=== Begin Enclosure ===
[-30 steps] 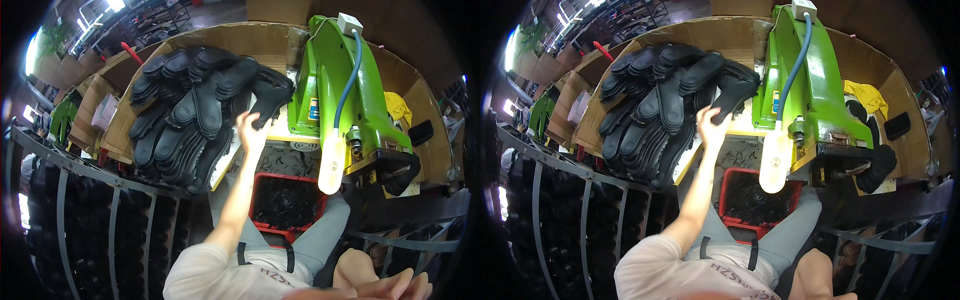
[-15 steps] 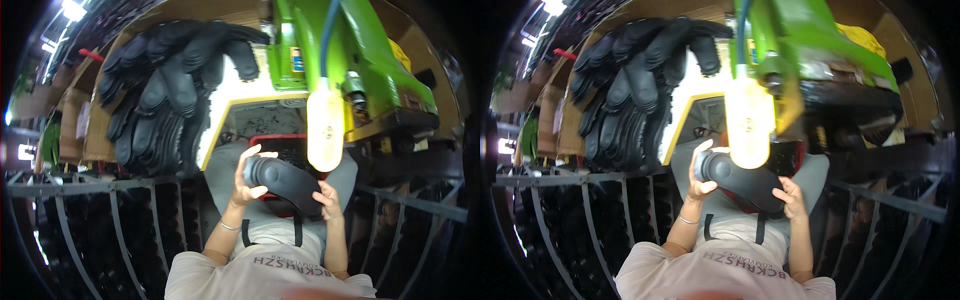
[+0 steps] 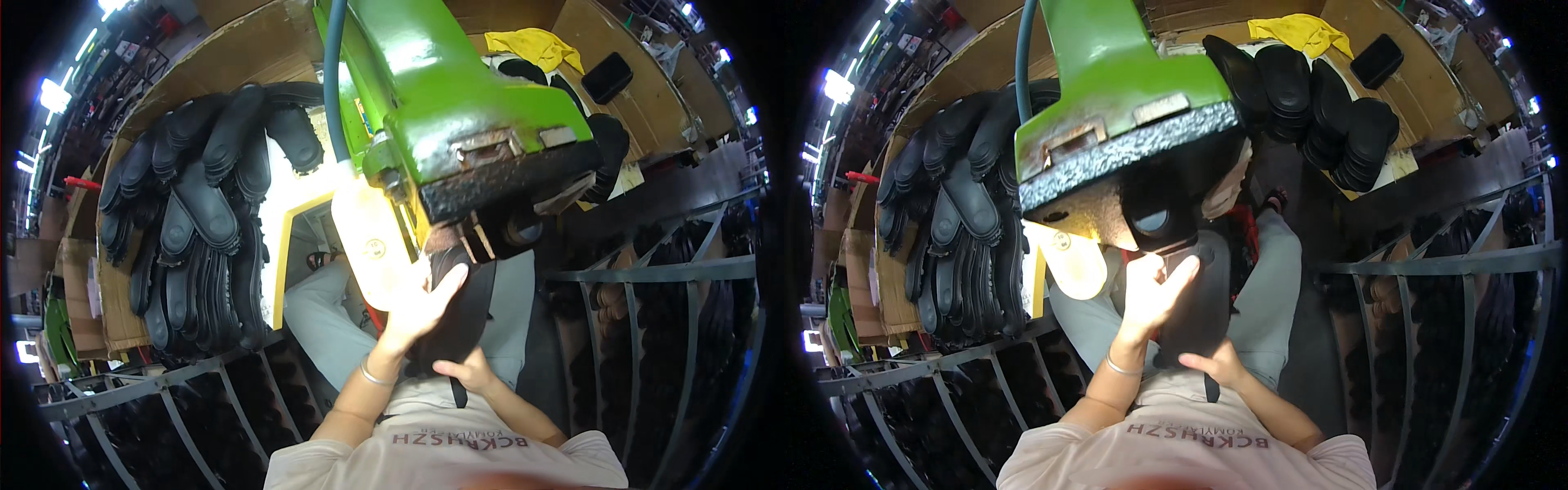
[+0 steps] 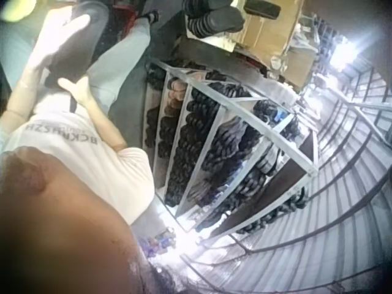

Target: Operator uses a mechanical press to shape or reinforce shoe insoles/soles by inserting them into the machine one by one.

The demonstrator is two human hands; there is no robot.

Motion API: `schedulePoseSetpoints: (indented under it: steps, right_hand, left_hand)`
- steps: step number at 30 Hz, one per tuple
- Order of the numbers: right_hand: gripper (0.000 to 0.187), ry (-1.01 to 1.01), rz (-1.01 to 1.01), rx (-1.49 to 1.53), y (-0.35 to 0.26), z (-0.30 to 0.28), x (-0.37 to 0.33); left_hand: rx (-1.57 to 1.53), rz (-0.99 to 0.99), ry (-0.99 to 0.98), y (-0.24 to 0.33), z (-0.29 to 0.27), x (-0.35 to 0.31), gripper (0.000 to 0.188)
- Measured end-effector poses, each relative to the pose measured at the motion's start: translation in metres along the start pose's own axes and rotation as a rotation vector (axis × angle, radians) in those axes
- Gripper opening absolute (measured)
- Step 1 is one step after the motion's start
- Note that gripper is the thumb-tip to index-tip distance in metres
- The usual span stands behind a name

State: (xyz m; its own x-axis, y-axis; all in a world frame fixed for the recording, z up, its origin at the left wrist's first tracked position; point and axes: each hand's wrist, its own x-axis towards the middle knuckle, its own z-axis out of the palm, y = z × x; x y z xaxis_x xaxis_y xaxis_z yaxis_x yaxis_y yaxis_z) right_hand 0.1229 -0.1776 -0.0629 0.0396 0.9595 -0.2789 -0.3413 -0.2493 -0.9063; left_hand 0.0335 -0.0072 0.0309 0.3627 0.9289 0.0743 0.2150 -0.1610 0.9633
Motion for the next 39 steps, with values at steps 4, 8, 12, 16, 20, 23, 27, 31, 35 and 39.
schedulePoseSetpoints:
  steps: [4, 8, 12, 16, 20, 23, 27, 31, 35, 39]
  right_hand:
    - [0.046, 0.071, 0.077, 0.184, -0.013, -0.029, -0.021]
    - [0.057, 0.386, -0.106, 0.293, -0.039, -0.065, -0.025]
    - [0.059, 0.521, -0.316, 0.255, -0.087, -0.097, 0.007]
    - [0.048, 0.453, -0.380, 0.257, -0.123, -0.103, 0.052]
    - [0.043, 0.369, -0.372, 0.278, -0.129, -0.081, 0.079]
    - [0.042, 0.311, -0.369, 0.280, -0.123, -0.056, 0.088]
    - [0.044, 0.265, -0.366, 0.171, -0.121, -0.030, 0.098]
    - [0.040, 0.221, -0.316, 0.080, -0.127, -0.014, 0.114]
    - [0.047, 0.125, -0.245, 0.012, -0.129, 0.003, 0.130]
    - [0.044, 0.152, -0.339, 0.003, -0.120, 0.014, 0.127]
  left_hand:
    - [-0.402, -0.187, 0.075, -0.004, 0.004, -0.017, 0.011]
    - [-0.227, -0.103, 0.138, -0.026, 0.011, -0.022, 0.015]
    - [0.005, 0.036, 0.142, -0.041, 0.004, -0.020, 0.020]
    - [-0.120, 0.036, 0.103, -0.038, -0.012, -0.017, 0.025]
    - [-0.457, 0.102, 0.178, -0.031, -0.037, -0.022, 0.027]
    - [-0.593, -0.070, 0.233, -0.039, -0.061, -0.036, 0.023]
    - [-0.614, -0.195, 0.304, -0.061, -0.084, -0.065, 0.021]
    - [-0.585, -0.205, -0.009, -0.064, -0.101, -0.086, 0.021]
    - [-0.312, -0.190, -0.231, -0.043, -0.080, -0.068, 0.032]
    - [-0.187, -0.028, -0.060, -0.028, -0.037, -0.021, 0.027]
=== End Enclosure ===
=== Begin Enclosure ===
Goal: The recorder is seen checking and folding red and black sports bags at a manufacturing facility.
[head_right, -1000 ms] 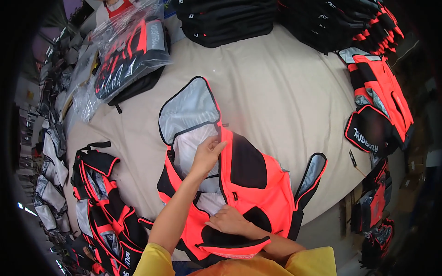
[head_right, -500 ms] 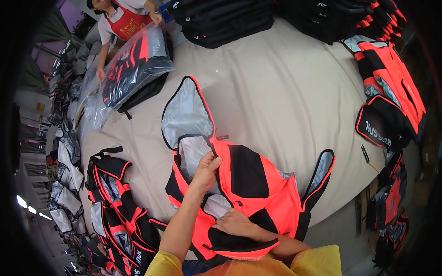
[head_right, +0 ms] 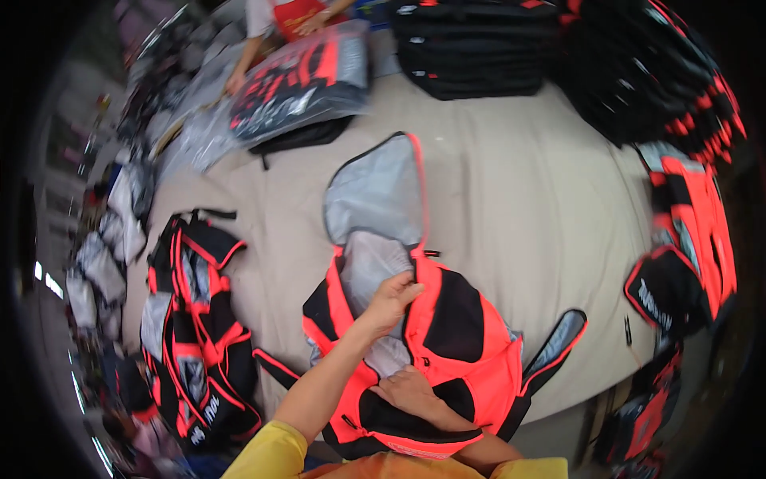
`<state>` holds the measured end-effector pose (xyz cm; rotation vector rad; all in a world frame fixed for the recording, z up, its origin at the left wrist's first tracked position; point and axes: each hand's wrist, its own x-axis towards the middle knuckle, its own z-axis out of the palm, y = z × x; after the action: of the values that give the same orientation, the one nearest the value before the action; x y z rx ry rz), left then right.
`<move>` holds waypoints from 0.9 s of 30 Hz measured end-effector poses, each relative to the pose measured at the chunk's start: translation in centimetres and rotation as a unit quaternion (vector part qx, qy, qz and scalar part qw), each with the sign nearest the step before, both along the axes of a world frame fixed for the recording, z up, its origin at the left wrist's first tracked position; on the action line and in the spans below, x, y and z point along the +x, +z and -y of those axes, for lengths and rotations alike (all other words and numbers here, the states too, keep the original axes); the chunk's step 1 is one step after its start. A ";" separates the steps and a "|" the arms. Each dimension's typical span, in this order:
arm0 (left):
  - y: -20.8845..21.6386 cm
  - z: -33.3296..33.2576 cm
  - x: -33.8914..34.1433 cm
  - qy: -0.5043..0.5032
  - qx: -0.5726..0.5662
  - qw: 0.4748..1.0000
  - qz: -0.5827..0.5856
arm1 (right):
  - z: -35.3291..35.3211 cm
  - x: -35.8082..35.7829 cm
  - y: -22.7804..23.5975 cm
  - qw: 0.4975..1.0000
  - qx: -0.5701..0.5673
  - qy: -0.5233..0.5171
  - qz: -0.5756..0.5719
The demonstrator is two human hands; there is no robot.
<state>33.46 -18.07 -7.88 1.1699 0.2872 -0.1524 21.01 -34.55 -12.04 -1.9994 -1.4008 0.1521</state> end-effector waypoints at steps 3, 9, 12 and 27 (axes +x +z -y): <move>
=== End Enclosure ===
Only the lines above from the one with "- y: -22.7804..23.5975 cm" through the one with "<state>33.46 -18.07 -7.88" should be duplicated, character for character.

◆ ANSWER BOX:
  - y: -22.7804..23.5975 cm
  - qw: 0.4975..1.0000
  - qx: -0.5701..0.5673
  - qy: -0.5233..0.5171
  - qz: -0.5756..0.5719
The demonstrator is two human hands; there is no robot.
<state>33.46 -18.07 -7.88 1.1699 0.2872 -0.1524 21.01 -34.55 -12.04 -1.9994 -1.4008 0.1521</state> end-effector waypoints at steps 3, 9, 12 and 27 (axes +x +z -y): <move>

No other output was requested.